Now that the easy part is over, let me get to the complex part. Yuva has flashes of the Mani brilliance. But being just flashes, they leave you with a feeling of having tasty starters, but missing out on the main course.
The hollow in the stomach is more for those who have seen the pre-Roja movies of Mani Ratnam. For such fans, a warning: don't go to the theatres expecting an Agni Nakshtram, a Dalapathy, or a Nayakan.
Don't Miss: The Rediff Yuva Special!
For those whose perception of Mani Ratnam has been shaped by the depth of Roja and Bombay and the absolute nadir of Dil Se.., Yuva is a reaffirmation of the oodles of talent the soft-spoken director possesses.
Cinematically, Yuva establishes at least two firsts in Bollywood. The first is the way Ratnam has managed to extend time. It has shades of the 1954 Akira Kurosawa classic Rashômon.
While Rashômon was an exposition of how one single incident seen through different eyes could have numerous interpretations, Ratnam beautifully brings the insulated goings-on in the lives of three characters to a boil in one split-second incident.
The second is the camera work (Ravi K Chandra) and editing (Sreekar Prasad). Fast cuts and fast motions — instead of the usual and by now predictable slow motions — capture the visual brilliance and energy of Kolkata. Ratnam must be commended for having the courage to go in for a lot of outdoor shooting, where everything from lights to lens can play tricks.
There is another first, which, however, isn't exactly cinematic. And that is the acting of Abhishek Bachchan. The Little B has proved, hopefully once and for all, that he has the ability to come out of the overwhelming shadow of his illustrious father.
As the rough, uncouth, uninhibited and power-hungry Lallan Singh, Abhishek is a revelation. If at all I am asked whose film it is, I would have no hesitation in saying it is Abhishek's. For a mainstream hero to play a character where the shades of black outnumber white and with no redemption in the end, it is a tough task. Watching Abhishek made me feel the cold steel in Lallan's eyes, the soft heart he reserves for his beloved Sasi (Rani Mukerji), and the sheer contempt for his big bad employer, politician Bandopadhyay (Om Puri).

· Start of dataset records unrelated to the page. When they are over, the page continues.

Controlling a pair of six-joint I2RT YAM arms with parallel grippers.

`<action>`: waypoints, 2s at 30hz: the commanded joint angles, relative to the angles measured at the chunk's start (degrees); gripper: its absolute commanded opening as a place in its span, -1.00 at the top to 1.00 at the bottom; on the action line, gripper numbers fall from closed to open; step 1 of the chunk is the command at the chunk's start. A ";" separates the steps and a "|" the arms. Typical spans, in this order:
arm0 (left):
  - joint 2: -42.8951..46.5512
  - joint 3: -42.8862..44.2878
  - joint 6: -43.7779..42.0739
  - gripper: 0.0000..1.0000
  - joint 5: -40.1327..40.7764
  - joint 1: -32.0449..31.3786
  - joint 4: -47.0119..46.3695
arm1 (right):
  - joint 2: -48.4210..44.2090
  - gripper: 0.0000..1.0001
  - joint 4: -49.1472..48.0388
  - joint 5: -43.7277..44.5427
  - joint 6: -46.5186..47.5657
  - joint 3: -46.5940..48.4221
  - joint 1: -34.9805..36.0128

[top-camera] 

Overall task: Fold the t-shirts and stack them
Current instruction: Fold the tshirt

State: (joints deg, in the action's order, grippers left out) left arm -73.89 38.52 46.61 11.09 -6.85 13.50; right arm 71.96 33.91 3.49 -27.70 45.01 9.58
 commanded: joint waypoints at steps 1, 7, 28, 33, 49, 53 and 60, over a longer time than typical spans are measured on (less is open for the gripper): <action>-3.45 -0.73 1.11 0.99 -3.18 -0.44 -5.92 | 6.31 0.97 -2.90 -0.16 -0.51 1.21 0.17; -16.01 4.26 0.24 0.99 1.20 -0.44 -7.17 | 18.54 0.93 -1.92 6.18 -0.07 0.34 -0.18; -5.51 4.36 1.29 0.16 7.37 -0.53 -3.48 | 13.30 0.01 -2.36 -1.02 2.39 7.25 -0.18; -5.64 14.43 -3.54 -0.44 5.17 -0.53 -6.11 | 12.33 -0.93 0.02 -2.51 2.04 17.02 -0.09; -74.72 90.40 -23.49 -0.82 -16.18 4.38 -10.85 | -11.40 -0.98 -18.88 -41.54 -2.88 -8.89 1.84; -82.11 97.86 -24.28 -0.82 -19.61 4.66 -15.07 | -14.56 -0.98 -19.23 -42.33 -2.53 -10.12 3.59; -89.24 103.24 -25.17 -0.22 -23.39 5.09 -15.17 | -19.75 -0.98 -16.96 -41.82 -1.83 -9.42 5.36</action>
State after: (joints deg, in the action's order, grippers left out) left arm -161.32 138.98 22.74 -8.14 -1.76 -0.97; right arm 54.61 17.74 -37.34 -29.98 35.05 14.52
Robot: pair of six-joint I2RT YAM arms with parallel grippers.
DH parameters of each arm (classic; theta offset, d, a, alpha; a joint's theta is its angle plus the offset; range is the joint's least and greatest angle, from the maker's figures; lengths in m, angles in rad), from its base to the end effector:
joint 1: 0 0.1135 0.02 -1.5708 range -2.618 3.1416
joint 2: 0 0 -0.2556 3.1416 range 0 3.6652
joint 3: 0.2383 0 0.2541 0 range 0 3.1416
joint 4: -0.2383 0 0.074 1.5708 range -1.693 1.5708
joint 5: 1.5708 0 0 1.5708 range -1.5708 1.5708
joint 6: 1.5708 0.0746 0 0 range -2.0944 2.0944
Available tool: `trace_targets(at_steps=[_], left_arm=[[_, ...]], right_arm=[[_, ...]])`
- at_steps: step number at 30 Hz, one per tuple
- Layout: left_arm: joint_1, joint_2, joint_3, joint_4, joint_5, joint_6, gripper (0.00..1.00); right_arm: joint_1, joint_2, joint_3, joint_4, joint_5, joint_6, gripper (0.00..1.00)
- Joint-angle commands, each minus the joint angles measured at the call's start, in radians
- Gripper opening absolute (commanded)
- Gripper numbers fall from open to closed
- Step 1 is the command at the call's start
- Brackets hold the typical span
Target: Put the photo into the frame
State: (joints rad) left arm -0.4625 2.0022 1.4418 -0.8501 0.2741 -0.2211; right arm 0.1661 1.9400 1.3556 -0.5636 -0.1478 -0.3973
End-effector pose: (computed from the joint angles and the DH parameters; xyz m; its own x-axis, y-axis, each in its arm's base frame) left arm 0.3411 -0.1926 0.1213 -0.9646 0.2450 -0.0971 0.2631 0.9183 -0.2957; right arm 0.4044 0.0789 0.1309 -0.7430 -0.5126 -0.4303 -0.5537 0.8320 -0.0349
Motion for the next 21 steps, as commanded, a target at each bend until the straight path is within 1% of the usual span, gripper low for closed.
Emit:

Watch out everyone, for this angry young man is here to stay.
The screen chemistry between Sasi and Abhishek reminds one of Arvind Swamy and Manisha Koirala in Bombay. Rani Mukherji as the tough as nails moral foil of Lallan is excellent.
Vivek Oberoi as an unlikely Tamilian flirt Arjun — one of his first shots in the film shows him necking a girl in a train toilet — adds sparkle to the film. The encounters between Mira (Kareena Kapoor) and Arjun sizzle. No matter what the critics say, the Kapoor gal sure has a big screen presence that is hard to escape. Oberoi also makes a believable transition from someone who cares the most about himself to someone who gets involved in politics to clear up the muck.
The weak link, quite surprisingly, is Ajay Devgan. As the idealistic college leader Michael, Devgan's swagger and his mannerisms only seek to reinforce his star image. You watch Devgan on screen and not Michael. Esha Deol as his love interest is just a distraction in the movie. Ratnam could easily have avoided the love angle for Michael.
The biggest downer for the movie is Ratnam's take on politics and elections. If at all elections were so easy, our election commissioners could have sat at home and watched prime-time telly. Ratnam's exposition of electoral practices makes 'Politics for Dummies' look like a book for post-doctoral studies.
The way Devgan and his cronies, all, by the way, in designer jeans and T-shirts, end up in small hamlets in 24 Parganas helping villagers gave me a queasy feeling in the tummy. Ratnam's entire approach towards politics, if one goes by the film, is extremely paternalistic. City slickers coming to a village and empowering people, as if the villagers themselves do not have the capability or the will to change things.